„U.S.Agent #1” (2020) – Recenzja
U.S.Agent #1 (2020)
An American Hero
U.S.Agent to na pewno nie najbardziej znana z postaci Marevla. Ale jednocześnie to też nie heros, który zaginął gdzieś w pomrokach dziejów, bo co jakiś czas powraca z nowymi przygodami. Teraz zaś dostał własną, pięcioczęściową, mini-serię i… Jaki to jest komiks? Co oferuje, a czego mu brakuje?
CHRISTOPHER PRIEST & GEORGES JEANTY BRING BACK THE SUPER-SOLDIER YOU LOVE TO HATE! „American Zealot” Chapter 1 of 5: John Walker, the former Super Patriot, has been stripped of his official USAgent status and is now operating as an independent government contractor protecting government covert interests.
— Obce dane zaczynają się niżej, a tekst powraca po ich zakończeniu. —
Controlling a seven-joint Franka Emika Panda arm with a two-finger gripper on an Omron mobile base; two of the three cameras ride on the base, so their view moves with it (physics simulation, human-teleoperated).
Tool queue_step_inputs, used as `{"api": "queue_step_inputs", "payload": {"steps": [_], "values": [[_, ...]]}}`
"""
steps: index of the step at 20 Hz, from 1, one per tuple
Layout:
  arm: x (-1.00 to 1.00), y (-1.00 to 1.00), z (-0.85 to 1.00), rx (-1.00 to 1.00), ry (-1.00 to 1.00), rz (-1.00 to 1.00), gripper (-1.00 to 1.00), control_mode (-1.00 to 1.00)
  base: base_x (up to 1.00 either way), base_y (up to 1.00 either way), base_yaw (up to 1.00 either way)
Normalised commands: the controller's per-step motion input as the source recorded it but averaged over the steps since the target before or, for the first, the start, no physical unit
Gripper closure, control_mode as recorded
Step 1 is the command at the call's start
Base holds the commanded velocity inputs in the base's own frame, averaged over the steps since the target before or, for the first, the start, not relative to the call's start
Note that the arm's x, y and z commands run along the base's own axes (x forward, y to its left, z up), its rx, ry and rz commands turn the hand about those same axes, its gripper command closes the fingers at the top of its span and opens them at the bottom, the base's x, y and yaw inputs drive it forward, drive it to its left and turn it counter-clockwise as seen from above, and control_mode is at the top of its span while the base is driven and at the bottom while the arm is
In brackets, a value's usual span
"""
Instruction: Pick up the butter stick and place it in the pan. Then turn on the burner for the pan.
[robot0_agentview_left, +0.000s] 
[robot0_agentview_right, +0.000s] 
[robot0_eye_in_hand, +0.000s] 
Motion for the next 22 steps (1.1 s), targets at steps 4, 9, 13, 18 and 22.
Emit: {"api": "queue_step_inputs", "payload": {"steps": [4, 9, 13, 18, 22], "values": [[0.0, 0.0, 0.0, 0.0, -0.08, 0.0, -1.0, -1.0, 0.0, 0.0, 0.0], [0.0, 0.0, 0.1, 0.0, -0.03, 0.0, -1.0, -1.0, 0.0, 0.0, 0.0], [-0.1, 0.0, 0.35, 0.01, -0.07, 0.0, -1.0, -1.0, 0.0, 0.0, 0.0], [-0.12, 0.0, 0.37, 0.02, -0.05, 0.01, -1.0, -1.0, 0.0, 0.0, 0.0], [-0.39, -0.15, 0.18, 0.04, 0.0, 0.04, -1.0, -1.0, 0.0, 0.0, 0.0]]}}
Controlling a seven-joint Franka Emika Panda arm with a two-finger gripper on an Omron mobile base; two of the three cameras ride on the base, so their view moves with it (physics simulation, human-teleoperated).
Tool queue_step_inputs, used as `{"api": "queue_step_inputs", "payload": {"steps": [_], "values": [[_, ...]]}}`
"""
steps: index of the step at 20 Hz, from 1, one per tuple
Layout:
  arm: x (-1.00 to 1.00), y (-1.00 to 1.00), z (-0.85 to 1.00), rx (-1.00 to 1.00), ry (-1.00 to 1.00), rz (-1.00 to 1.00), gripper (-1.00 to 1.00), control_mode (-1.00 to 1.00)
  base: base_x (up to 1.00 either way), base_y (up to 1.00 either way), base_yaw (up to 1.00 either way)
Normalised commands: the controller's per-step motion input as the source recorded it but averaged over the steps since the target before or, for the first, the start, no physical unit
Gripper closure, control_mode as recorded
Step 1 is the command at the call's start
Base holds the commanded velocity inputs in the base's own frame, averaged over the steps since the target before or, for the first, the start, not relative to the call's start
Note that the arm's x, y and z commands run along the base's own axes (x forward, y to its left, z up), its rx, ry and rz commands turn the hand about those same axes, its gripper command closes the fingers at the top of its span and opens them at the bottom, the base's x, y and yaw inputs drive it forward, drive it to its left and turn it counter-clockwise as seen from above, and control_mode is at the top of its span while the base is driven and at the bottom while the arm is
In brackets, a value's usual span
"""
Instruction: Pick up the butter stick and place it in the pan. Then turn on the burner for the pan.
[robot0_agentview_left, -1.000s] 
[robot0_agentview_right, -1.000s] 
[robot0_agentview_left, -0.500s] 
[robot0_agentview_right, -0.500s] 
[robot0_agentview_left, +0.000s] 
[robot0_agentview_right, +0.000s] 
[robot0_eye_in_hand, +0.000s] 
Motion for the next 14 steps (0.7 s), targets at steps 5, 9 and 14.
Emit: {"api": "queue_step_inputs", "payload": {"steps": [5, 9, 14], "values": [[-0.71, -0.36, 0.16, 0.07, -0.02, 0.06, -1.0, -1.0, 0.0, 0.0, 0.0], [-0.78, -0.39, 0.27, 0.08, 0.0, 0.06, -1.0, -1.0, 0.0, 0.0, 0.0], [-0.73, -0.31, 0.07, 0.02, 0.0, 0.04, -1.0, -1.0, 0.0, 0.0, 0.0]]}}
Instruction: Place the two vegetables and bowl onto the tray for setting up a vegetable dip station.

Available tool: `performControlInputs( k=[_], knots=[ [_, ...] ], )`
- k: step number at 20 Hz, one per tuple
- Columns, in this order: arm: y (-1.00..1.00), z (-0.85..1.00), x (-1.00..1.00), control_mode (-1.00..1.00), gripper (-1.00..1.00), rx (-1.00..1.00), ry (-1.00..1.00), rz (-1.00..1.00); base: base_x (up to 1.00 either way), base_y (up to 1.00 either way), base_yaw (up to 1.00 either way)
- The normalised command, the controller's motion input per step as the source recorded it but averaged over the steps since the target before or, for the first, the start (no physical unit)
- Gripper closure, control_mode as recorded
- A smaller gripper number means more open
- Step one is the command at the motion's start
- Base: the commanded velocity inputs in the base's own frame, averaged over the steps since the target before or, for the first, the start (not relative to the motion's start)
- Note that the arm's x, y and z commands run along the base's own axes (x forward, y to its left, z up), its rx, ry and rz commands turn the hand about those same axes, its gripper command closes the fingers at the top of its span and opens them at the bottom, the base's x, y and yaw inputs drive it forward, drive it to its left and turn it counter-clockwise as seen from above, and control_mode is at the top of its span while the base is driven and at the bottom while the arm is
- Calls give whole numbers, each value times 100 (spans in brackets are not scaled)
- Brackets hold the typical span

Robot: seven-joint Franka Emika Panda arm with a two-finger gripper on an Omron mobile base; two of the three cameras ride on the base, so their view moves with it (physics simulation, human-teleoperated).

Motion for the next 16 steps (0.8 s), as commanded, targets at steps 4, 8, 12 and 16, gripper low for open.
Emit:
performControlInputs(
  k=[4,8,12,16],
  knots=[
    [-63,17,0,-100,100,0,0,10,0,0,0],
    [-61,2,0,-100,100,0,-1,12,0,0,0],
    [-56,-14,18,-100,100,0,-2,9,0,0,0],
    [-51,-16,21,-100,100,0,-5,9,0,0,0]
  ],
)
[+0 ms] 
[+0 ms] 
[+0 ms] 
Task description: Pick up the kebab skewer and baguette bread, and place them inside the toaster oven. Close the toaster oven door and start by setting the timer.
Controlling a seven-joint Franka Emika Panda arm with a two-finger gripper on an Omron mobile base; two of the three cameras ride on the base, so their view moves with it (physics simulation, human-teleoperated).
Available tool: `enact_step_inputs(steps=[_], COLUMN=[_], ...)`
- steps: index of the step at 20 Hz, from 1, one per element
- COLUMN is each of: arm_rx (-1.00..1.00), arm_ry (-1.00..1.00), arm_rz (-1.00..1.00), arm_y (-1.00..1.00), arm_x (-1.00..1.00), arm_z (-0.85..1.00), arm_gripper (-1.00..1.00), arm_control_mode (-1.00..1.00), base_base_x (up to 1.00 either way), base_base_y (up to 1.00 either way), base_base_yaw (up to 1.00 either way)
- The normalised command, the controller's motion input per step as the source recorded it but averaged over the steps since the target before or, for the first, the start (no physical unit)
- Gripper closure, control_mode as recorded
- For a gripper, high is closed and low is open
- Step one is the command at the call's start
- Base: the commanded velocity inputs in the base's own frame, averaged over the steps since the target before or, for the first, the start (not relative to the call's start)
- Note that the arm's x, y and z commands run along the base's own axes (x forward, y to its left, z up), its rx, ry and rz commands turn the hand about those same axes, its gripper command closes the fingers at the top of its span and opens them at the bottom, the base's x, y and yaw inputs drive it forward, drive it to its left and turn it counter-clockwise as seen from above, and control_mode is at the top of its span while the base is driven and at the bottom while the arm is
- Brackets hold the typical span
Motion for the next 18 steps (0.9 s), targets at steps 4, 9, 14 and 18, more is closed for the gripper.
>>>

His latest protection detail draws him into a conflict between a small town and the corporate giant trying to destroy it. John acquires a new partner and new enemy along the way while being haunted by ghosts from his past and confronting challenges to his future.
U.S.Agent zadebiutował w roku 1986 na łamach zeszytu Captain America #323 jako Super-Patriot – wróg Kapitana. Idea była prosty, zestawić złego patriotę z patriotą dobrym. Stworzyć łotra, który kierowałby się tymi samymi zasadami i przekonaniami, co dobry bohater, tylko inaczej odbieranymi. Człowiek ten, który krył się pod maską znany był jako John Walker. Nic dziwnego, że dziesięć numerów później postać ta została nowym Kapitanem Ameryką, a z czasem stała się U.S.Agentem. A teraz powraca z krótkim cyklem o takim właśnie tytule…
… i jest to o dziwo niezły komiks. Nic specjalnego, ot trochę akcji, trochę zabaw motywami i nic poza tym. Ale czyta się to lekko i przyjemnie. U.S.Agent nie jest może postacią, którą się lubi, ale na pewno jest ciekawszy niż mdły Kapitan Ameryka. Oczywiście historia ta miała potencjał na całkiem ambitną opowieść, gdzie pokazano by różne oblicza patriotyzmu i zrobiono z tego tematu nieoczywiste rozważania nad tym, co jest dobre, co złe, co właściwie, a co nie, poruszając się przy tym po szarej strefie moralności, ale niestety została tylko rozrywkowa historia.
Całość jest za to naprawdę znakomicie narysowana. Grafiki podnoszą jakość komiksu, gwarantując też naprawdę przyjemne wrażenia estetyczne. Zeszyt ten jest po prostu niezły. Wart przeczytania, choć nie konieczny do poznania.
Autor: WKP
Wcale ten bohater nie taki nowy. Pojawił się w 1986 roku. I po zmianach funkcjonuje do dziś. Czymś niezwykłym może być to, że dostał swój numer.